Assignment: Your task is to retype, exactly and with nothing else, every line from the one containing "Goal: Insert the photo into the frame" to the end of the listing.

Data extract:

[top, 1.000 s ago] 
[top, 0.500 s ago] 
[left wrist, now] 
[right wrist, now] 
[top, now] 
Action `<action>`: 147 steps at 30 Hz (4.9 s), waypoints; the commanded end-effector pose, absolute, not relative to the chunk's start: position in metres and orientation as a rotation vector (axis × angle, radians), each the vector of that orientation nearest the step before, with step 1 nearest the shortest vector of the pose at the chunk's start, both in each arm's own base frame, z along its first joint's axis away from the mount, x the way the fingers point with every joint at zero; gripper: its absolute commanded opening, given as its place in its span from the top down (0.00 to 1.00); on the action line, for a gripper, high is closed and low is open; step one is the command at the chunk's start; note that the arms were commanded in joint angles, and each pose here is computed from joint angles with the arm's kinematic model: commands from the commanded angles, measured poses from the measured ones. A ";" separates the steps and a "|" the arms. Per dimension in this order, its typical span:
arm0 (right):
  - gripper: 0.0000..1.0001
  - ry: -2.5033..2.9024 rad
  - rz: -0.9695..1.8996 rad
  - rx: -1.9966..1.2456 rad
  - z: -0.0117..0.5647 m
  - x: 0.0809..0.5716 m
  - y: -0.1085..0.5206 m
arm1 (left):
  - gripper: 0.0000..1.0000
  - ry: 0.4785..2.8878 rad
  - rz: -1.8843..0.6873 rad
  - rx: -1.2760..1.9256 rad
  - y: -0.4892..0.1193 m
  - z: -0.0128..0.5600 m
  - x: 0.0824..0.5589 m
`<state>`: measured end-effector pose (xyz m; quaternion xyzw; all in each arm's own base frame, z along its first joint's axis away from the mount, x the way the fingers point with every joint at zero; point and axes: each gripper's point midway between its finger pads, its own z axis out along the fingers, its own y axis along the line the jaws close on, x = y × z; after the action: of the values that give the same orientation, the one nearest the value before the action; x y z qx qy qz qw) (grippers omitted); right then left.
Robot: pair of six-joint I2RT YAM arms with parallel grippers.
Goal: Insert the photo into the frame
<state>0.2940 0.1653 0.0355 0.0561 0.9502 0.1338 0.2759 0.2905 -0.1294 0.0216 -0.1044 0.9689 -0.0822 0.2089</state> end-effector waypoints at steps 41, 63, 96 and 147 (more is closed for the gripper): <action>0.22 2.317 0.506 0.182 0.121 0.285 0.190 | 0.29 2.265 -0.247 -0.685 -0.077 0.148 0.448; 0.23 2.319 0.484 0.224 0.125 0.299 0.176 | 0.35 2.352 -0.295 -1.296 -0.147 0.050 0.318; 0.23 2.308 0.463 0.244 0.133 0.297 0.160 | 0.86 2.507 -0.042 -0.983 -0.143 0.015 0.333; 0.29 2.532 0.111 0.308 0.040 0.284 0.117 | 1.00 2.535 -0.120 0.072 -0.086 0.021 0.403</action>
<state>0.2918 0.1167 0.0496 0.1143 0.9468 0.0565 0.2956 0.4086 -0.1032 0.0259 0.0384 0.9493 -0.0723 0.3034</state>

Solution:
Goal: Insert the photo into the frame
<state>0.2940 0.1653 0.0355 0.0561 0.9502 0.1338 0.2759 0.2905 -0.1294 0.0216 -0.1044 0.9689 -0.0822 0.2089</state> end-effector waypoints at steps 41, 63, 96 and 147 (more is closed for the gripper): <action>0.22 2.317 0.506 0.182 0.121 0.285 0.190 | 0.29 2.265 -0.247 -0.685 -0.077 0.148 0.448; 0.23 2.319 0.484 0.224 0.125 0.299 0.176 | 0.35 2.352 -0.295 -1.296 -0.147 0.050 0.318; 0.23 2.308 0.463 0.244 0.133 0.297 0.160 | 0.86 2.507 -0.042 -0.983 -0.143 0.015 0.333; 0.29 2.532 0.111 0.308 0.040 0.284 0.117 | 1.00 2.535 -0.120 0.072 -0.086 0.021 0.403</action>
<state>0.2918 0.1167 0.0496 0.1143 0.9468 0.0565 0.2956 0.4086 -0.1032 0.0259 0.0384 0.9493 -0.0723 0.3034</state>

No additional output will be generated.